(Beginning of RAW DATA)

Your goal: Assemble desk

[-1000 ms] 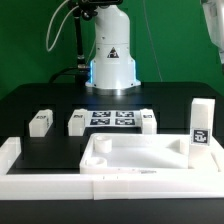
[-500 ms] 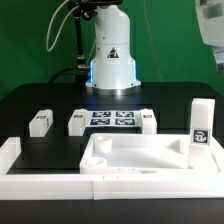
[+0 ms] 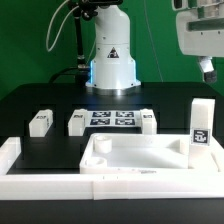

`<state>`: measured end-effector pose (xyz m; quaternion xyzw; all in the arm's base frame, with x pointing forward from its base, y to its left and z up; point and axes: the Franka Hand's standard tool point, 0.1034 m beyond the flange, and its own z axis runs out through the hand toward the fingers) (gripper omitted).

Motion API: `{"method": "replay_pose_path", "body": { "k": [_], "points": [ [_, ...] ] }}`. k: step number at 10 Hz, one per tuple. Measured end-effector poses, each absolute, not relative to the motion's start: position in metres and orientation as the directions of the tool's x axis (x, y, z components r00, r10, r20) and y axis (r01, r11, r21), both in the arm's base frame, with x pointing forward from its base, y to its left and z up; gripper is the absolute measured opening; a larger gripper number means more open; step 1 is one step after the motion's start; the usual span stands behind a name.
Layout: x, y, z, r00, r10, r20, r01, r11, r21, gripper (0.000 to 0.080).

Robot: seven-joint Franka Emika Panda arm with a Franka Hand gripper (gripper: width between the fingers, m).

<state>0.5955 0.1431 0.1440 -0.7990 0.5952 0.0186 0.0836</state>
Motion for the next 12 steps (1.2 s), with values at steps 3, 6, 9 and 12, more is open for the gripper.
{"method": "replay_pose_path", "body": {
  "k": [3,6,9,12],
  "points": [
    [0.581,0.142,0.124,0.550,-0.833,-0.056,-0.829,-0.536,-0.161,0.0649],
    [0.516,0.116,0.081,0.806,-0.591,-0.037,-0.591,-0.801,-0.096,0.0649],
    [0.508,0.112,0.075,0.901,-0.434,-0.011,-0.434,-0.897,-0.090,0.0649],
    [0.494,0.094,0.058,0.979,-0.202,0.006,-0.201,-0.977,-0.066,0.0649]
  ]
}}
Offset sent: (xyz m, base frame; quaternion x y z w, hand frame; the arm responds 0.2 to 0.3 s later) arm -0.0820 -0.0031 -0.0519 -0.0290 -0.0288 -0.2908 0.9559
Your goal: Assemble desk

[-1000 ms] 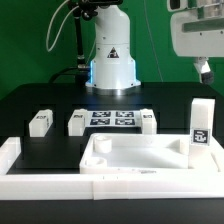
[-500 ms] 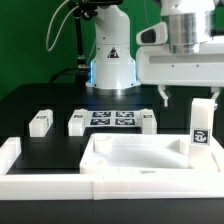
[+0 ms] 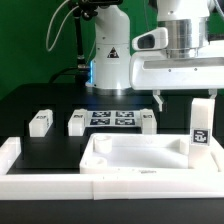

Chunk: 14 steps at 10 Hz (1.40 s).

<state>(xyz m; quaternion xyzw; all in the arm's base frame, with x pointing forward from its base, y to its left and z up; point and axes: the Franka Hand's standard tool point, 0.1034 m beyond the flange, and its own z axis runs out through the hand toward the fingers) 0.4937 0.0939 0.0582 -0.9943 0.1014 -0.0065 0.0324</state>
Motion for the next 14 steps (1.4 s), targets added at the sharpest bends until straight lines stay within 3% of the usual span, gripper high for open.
{"method": "replay_pose_path", "body": {
  "k": [2,5,7,10,14],
  "points": [
    [0.475,0.072,0.049,0.997,-0.072,-0.022,-0.073,-0.997,-0.032,0.0649],
    [0.472,0.065,0.047,0.995,-0.087,-0.038,-0.088,-0.996,-0.029,0.0649],
    [0.466,0.065,0.046,0.981,-0.094,-0.172,-0.103,-0.994,-0.043,0.0649],
    [0.447,0.056,0.046,0.855,-0.110,-0.506,-0.153,-0.987,-0.044,0.0649],
    [0.443,0.051,0.040,0.715,-0.112,-0.690,-0.181,-0.983,-0.027,0.0649]
  ]
}}
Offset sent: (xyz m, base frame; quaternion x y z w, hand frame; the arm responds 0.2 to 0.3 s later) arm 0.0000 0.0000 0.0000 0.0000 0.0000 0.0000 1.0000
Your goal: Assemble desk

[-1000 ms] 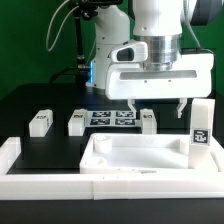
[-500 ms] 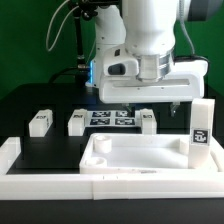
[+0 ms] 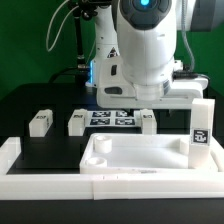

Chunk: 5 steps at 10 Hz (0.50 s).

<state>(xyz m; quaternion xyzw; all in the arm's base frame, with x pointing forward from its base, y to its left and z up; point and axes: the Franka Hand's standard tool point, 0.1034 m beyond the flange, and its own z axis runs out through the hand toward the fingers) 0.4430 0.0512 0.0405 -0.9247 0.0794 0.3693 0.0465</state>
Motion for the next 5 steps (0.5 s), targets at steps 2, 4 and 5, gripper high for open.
{"method": "replay_pose_path", "body": {
  "k": [2,4,5],
  "points": [
    [0.432,0.047,0.026,0.632,-0.121,-0.766,-0.195,-0.981,-0.006,0.0649],
    [0.418,0.048,0.016,0.573,-0.162,-0.804,-0.230,-0.973,0.032,0.0649],
    [0.415,0.048,0.011,0.543,-0.182,-0.820,-0.255,-0.966,0.046,0.0649]
  ]
}}
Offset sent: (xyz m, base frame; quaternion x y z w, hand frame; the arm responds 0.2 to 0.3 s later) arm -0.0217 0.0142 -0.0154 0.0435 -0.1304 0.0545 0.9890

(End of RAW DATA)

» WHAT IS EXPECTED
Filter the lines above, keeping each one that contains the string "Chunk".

» TASK RESULT
Chunk: 14 steps at 10 Hz (1.40 s).
Chunk: 5 steps at 10 Hz (0.50 s).

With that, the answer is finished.